Context-PEFT: Efficient Multi-Modal, Multi-Task Fine-Tuning

Introduction to Context-PEFT

The paper discusses a novel framework for fine-tuning pre-trained LLMs - named Context-PEFT - which enables efficient transfer learning across multiple modalities and tasks. The need for Parameter-Efficient Fine-Tuning (PEFT) techniques like LoRA, BitFit, and IA has grown as LLMs become larger and more computationally demanding. However, when dealing with multi-modal data, PEFT often requires significant architectural adjustments. Context-PEFT responds to this challenge by streamline adaptation without changing the model architecture, learning different adaptor parameters based on token domain. This approach is evaluated on the COCO captioning task and shows improved performance, efficiency, and computational economy over full fine-tuning.

Previous Work and PEFT Techniques

PEFT has become popular as it enables the utilization of large LLMs without extensive resource requirements. Techniques can be categorized based on how they alter the model architecture and introduce new weights, with methods focusing on training only a subset of parameters or introducing learnable vectors that adjust activations within layers. Vision-Language models come in various forms, some using dual-encoder systems for classification and retrieval tasks, and others, like Large Vision Language Models (LVLMs), being better suited for generative tasks such as captioning. Among LVLMs, those utilizing causal attention have shown particular promise when adapting pre-trained text-only models to multimodal tasks.

Our Context-PEFT Approach

The proposed Context-PEFT framework involves freezing the vision encoder and adapting image embeddings for the language model, differentiating itself by using a context-driven PEFT method rather than full fine-tuning.
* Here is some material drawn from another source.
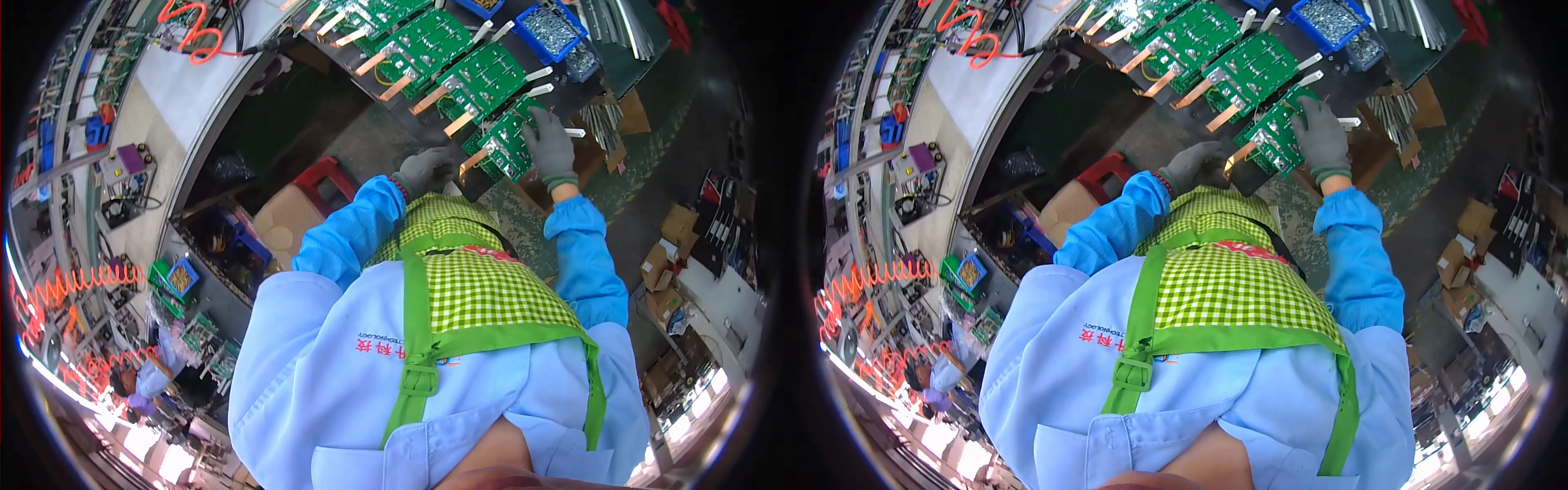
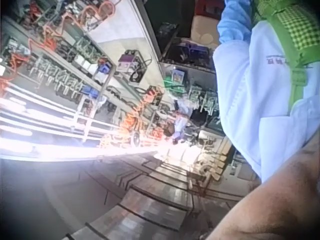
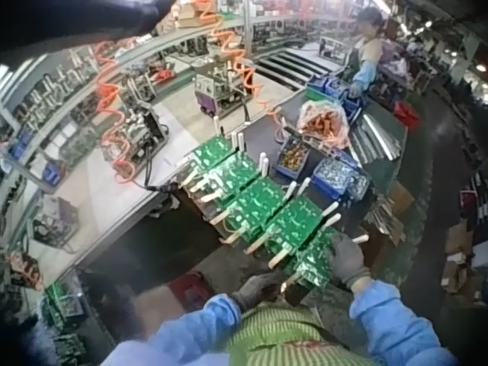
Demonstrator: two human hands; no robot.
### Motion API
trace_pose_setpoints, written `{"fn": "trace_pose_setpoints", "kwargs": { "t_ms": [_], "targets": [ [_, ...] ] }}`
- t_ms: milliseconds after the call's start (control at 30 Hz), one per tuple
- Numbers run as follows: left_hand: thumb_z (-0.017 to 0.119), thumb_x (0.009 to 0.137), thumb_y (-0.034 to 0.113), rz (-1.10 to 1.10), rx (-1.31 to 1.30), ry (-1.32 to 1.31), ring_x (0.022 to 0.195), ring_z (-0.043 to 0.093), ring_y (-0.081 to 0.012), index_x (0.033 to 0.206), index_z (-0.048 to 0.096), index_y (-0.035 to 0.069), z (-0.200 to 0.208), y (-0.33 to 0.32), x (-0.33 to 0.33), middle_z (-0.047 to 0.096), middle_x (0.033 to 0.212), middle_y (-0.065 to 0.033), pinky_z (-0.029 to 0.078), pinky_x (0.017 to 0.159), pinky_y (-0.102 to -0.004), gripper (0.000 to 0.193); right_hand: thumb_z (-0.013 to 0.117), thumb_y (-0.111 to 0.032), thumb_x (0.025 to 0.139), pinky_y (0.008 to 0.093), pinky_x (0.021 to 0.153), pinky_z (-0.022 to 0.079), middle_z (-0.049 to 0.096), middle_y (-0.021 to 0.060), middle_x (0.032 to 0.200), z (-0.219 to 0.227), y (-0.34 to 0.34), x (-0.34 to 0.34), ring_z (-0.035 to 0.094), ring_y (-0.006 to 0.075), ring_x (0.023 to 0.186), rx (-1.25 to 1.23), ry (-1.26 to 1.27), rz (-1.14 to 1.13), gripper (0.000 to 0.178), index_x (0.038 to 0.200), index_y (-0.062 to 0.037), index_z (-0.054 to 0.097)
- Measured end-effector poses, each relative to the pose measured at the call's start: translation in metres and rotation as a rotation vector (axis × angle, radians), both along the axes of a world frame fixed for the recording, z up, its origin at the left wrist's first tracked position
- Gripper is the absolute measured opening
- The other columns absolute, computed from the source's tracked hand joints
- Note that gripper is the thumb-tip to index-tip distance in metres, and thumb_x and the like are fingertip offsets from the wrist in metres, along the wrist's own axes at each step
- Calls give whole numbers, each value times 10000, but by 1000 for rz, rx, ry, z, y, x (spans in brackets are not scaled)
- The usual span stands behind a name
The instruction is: Assembling copper busbars onto printed circuit boards and organizing them on a tray.
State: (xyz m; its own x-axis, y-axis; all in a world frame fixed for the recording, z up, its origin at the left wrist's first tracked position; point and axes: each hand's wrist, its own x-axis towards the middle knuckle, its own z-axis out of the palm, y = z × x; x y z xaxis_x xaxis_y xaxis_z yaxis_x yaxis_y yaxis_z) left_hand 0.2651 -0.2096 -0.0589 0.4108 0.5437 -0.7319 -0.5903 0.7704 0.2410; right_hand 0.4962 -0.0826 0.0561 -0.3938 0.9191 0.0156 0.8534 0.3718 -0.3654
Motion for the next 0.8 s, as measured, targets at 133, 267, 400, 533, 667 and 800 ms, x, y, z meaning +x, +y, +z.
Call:
{"fn": "trace_pose_setpoints", "kwargs": {
  "t_ms": [133, 267, 400, 533, 667, 800],
  "targets": [
    [521, 937, 156, 149, 131, -146, 849, 614, -187, 1137, 511, 55, -28, -46, 17, 608, 933, -94, 537, 709, -298, 224, 564, -187, 848, 471, 752, 481, 586, 184, 1016, -4, 17, -4, 592, 380, 899, -68, -249, 113, 274, 1108, -104, 544],
    [532, 956, 260, -98, 201, 56, 755, 613, -120, 1113, 510, 38, 21, -51, 59, 618, 907, -60, 519, 662, -233, 273, 581, -172, 864, 460, 721, 481, 589, 179, 972, 29, -2, 4, 595, 362, 869, 64, 192, 177, 204, 1041, -74, 559],
    [572, 930, 253, -30, 264, -42, 753, 595, -99, 1072, 541, 47, 7, -36, 97, 611, 901, -44, 483, 634, -213, 252, 602, -153, 861, 421, 698, 471, 587, 169, 899, 45, -45, 39, 588, 358, 828, 10, 295, 177, 163, 979, -44, 572],
    [607, 888, 188, -7, 343, -19, 756, 565, -79, 1094, 557, 56, 24, -12, 113, 595, 907, -19, 459, 625, -228, 250, 611, -156, 854, 411, 681, 468, 580, 169, 869, 39, -87, 66, 586, 357, 801, -96, 305, 162, 171, 967, -33, 578],
    [607, 864, 90, 98, 484, 398, 763, 596, -102, 1110, 582, 12, 28, -6, 129, 630, 956, -54, 493, 662, -251, 260, 617, -154, 844, 405, 679, 469, 583, 170, 870, 31, -111, 85, 590, 350, 787, -199, 379, 48, 189, 976, -24, 578],
    [629, 860, 106, 162, 405, 367, 857, 599, -125, 1129, 572, -4, 20, -10, 133, 614, 1025, -52, 511, 731, -257, 296, 615, -147, 840, 396, 689, 474, 590, 173, 881, 34, -117, 91, 594, 347, 786, -253, 379, 21, 194, 983, -20, 582]
  ]
}}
This method is adaptable to a range of PEFT techniques and does not need any auxiliary data outside of standard datasets during training and evaluation. The focus of Context-PEFT is efficiency, with the goal of selecting models that maintain high performance with a reasonable computational footprint.

Evaluation and Findings

The researchers conducted rigorous testing across various PEFT methods, finding that context-specific adaptors yielded better results than context-agnostic variants. Adapting feed-forward layers often led to improvements, but the attention layers saw larger performance gains from context-specific adaptation, suggesting the significance of controlling inter-modality interactions. An analysis of vision transformer sizes revealed that while higher quality image tokens from more parameter-heavy encoders improved performance, Context-PEFT still enhanced outcomes when considering trainable parameters. Finally, attention map observations revealed the model's ability to discern semantically relevant regions within images, further validating the performance of the method and suggesting potential applications for tasks like panoptic segmentation.

The findings underline Context-PEFT's potential as a solution for environments constrained by data, compute resources, and operational efficiency. The framework provides a competitive alternative to full fine-tuning, particularly in scenarios where resources are limited. Future work could explore extending Context-PEFT to other modalities and tasks, further improving its versatility and effectiveness.